### WHAT THIS TASK INVOLVES
Set down, character for character, everything in the records below from the line holding "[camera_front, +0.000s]" down to the line holding "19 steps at", and no other line.

### DATA FOR THIS TASK
◇ ◇ ◇ ◇ ◇
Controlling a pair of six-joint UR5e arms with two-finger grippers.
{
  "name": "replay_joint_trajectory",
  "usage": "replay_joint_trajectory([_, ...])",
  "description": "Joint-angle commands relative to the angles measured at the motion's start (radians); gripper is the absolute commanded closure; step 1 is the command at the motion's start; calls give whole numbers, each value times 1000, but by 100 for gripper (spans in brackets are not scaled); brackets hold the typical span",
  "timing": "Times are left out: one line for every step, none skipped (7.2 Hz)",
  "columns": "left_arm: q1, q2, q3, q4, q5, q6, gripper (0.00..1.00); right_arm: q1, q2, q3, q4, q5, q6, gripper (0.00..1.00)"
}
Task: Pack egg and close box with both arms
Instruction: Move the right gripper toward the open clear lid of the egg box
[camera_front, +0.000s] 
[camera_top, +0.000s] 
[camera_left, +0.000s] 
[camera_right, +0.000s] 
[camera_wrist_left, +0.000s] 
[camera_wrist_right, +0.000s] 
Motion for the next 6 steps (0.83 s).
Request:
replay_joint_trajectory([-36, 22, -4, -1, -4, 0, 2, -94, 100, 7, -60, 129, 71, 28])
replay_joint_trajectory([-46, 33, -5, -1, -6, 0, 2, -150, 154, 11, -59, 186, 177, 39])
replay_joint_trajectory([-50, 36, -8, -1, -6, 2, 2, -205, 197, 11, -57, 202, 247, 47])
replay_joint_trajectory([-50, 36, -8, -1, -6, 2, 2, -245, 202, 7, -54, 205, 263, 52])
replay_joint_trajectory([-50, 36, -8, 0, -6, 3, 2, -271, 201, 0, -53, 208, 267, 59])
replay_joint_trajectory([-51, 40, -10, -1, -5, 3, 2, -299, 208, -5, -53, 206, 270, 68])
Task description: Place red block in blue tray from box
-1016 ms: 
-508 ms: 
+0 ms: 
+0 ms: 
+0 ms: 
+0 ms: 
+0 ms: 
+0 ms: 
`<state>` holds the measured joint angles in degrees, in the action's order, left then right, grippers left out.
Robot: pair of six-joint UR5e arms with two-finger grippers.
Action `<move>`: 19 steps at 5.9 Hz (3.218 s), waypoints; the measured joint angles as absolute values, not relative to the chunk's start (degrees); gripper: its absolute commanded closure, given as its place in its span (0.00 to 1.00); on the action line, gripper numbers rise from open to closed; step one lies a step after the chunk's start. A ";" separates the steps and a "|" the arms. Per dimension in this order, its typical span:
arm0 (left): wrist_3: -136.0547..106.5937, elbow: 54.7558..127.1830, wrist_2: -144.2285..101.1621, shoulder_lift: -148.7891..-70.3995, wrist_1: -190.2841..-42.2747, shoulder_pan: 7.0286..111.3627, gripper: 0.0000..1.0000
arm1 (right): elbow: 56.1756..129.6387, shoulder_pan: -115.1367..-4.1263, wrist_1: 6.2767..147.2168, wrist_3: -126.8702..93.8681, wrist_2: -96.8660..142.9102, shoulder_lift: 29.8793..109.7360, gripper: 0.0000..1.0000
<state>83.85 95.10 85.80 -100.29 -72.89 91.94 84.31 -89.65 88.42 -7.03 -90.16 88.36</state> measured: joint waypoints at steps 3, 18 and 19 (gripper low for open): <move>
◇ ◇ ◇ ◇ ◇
### EXPECTED ANSWER
[camera_front, +0.000s] 
[camera_top, +0.000s] 
[camera_left, +0.000s] 
[camera_right, +0.000s] 
[camera_wrist_left, +0.000s] 
[camera_wrist_right, +0.000s] 
Motion for the next 6 steps (0.83 s).
Request:
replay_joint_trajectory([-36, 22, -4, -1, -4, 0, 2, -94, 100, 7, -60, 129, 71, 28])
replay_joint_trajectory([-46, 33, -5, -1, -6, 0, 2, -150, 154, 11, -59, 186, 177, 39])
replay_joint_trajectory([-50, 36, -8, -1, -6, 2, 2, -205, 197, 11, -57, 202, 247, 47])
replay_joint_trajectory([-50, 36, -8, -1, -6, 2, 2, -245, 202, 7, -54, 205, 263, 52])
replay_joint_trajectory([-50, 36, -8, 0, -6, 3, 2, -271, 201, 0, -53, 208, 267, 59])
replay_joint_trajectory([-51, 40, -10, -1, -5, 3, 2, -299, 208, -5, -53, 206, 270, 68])
Task description: Place red block in blue tray from box
-1016 ms: 
-508 ms: 
+0 ms: 
+0 ms: 
+0 ms: 
+0 ms: 
+0 ms: 
+0 ms: 
`<state>` holds the measured joint angles in degrees, in the action's order, left then right, grippers left out.
Robot: pair of six-joint UR5e arms with two-finger grippers.
Action `<move>`: 19 steps at 5.9 Hz (3.218 s), waypoints; the measured joint angles as absolute values, not relative to the chunk's start (degrees); gripper: its absolute commanded closure, given as its place in its span (0.00 to 1.00); on the action line, gripper numbers rise from open to closed; step one lies a step after the chunk's start. A ";" separates the steps and a "|" the arms. Per dimension in this order, its typical span:

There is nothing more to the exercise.